Gradient-Based Illumination Description for Image Forgery Detection

Matern F, Riess C, Stamminger M (2019)


Publication Language: English

Publication Type: Journal article, Original article

Publication year: 2019

Journal

URI: https://faui1-files.cs.fau.de/public/publications/mmsec/2019-Matern-GBI.pdf

DOI: 10.1109/TIFS.2019.2935913

Abstract

The goal of blind image forensics is to determine authenticity and origin of an image without using an explicitly embedded security scheme. Most existing forensic methods can roughly be grouped into statistical and physics-based approaches. Statistical methods can oftentimes be fully automated, and achieve impressive results on current state-of-the-art benchmarks. Physics-based methods explain image inconsistencies using an analytic model, and are more robust to common image processing operations such as resizing or recompression.
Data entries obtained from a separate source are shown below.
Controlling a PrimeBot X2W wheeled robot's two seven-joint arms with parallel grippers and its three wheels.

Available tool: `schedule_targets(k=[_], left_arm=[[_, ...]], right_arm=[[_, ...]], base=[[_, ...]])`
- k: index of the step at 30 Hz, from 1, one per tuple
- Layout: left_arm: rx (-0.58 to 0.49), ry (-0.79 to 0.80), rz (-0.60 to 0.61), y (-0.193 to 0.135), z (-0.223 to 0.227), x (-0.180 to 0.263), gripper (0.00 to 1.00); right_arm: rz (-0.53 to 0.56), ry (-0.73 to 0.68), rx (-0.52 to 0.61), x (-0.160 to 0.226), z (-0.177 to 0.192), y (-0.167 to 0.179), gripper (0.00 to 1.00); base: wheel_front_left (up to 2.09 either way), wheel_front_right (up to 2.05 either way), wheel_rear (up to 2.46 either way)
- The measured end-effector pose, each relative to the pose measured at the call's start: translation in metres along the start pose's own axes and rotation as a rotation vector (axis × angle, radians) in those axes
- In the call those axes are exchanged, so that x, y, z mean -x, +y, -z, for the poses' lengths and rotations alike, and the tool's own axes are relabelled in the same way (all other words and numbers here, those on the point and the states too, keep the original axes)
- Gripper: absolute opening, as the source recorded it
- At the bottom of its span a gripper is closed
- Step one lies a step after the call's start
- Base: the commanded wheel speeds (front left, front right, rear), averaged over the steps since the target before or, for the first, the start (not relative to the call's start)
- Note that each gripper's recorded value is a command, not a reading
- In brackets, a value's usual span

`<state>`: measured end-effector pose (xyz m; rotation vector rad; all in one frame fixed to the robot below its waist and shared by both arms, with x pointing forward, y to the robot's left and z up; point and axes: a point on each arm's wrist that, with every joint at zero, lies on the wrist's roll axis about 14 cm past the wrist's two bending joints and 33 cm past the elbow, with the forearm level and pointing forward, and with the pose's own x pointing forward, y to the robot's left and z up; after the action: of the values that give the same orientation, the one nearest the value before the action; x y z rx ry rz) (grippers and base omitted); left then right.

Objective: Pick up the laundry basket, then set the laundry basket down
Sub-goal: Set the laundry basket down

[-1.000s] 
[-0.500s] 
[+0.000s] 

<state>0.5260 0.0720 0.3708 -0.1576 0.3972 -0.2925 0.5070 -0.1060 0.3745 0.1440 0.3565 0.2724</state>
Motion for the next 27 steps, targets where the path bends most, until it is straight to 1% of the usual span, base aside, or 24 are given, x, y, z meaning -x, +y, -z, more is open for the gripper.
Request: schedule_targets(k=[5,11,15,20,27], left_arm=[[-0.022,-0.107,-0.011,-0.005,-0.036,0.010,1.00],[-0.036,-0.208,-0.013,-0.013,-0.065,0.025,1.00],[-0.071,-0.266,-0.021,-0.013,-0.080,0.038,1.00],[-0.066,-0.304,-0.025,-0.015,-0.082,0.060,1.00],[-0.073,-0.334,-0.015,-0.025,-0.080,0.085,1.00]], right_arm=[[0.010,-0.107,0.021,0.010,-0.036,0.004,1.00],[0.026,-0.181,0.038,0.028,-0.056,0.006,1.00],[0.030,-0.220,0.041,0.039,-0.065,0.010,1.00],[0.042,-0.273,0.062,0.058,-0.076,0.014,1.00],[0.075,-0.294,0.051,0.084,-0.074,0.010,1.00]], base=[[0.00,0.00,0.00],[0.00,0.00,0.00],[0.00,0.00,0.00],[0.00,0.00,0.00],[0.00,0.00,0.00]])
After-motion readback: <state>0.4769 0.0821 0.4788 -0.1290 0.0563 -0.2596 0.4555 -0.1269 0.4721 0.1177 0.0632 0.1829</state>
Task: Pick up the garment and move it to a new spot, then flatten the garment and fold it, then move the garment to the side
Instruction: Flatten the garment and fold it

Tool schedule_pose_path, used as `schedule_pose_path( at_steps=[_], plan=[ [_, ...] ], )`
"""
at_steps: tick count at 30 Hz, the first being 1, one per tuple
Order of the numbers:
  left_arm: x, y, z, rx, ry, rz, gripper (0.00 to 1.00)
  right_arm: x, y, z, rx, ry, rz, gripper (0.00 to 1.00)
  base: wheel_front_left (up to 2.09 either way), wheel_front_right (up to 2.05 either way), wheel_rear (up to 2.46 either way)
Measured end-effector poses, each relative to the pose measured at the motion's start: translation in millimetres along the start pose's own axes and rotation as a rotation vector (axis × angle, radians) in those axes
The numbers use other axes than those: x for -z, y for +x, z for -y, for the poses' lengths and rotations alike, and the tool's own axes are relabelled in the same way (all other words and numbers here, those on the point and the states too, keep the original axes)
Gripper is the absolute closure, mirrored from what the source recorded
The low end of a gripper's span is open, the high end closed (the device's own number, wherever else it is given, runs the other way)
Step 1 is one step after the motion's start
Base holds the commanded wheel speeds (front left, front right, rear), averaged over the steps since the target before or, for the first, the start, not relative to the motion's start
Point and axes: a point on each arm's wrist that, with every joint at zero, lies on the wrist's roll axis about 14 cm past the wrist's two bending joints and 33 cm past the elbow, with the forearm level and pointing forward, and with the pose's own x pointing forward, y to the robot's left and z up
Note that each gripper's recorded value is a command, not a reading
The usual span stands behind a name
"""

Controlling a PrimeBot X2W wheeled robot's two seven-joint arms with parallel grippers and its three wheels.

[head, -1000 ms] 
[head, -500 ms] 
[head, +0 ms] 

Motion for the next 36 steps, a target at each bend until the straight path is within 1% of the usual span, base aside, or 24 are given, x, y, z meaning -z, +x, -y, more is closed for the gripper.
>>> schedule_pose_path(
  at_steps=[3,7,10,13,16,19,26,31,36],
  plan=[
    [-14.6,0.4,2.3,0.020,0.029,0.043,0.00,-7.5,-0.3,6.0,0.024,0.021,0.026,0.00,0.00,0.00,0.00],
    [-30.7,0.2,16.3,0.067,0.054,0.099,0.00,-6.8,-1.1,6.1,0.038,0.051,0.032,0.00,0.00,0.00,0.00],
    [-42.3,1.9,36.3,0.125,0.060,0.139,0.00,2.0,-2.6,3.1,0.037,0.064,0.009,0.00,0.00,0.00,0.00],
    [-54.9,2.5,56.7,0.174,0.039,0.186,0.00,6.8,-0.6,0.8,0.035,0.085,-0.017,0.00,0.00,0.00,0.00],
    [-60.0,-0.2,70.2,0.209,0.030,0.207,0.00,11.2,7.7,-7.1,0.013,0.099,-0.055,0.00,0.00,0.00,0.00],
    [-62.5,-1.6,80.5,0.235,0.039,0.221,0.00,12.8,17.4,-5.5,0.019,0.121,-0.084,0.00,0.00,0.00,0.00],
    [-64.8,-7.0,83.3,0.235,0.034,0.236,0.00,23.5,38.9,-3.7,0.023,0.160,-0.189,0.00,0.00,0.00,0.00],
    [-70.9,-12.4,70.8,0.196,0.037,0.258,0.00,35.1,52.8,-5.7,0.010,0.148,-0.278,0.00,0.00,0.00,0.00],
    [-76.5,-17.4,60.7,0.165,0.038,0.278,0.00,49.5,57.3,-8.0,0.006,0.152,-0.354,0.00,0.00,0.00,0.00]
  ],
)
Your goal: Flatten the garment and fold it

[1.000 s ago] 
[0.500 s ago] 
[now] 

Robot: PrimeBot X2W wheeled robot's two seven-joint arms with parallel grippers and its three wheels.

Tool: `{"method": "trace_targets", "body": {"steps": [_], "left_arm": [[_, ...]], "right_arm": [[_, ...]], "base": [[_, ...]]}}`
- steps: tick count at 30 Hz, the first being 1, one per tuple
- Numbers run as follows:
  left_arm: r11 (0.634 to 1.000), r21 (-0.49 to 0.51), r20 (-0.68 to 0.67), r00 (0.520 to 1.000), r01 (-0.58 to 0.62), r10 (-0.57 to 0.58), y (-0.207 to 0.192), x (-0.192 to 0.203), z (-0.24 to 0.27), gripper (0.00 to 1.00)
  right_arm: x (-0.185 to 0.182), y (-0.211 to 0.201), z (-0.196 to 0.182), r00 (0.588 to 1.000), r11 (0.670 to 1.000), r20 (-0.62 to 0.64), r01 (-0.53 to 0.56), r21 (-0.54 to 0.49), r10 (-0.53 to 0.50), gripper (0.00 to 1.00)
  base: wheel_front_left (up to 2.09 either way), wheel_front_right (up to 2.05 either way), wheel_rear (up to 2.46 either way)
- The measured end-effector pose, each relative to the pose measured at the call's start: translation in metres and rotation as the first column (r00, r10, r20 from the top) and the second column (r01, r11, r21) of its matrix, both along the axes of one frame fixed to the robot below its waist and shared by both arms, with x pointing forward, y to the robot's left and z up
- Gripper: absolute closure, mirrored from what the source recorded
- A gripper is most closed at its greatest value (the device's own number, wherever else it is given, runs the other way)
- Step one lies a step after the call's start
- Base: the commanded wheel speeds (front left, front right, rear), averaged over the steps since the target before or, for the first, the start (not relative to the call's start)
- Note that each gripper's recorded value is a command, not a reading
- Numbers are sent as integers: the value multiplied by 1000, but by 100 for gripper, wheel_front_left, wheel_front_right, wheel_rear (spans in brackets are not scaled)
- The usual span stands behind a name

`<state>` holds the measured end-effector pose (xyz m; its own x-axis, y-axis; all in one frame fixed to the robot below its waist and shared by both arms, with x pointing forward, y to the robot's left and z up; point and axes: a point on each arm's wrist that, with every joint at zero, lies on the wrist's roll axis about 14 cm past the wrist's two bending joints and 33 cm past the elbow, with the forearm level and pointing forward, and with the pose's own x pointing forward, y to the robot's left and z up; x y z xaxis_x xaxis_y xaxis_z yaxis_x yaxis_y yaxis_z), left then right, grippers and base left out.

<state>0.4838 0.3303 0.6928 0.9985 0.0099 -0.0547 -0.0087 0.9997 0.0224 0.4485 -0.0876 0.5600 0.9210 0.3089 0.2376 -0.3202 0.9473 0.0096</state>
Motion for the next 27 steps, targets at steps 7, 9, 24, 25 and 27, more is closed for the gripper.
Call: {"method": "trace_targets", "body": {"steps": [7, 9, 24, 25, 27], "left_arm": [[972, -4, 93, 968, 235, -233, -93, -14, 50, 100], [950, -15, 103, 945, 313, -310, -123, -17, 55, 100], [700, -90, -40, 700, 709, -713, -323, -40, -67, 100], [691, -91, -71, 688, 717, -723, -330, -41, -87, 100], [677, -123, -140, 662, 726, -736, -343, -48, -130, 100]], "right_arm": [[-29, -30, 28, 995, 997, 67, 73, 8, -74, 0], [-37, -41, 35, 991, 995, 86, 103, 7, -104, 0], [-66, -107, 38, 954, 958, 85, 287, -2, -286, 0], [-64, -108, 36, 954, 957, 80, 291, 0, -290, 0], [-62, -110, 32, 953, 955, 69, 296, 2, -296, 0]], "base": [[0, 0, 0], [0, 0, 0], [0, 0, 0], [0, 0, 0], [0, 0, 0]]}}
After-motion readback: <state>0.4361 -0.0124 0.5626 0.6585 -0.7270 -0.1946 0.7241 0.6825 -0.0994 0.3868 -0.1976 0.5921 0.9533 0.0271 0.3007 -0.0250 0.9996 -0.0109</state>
In this work, we propose a physics-based forensic descriptor to characterize 2-D lighting environments of objects. The key idea is that the integral over a gradient field of an object indicates the direction of incident light in the image plane. In contrast to prior 2-D lighting methods, the proposed method is remarkably robust to changes in object color and variations in user input, as it operates on the whole object area instead of object contours. Furthermore, we show that the proposed method is unaffected by image resizing or compression, which makes it possible to analyze images that are impossible to analyze with current state-
of-the-art statistical methods.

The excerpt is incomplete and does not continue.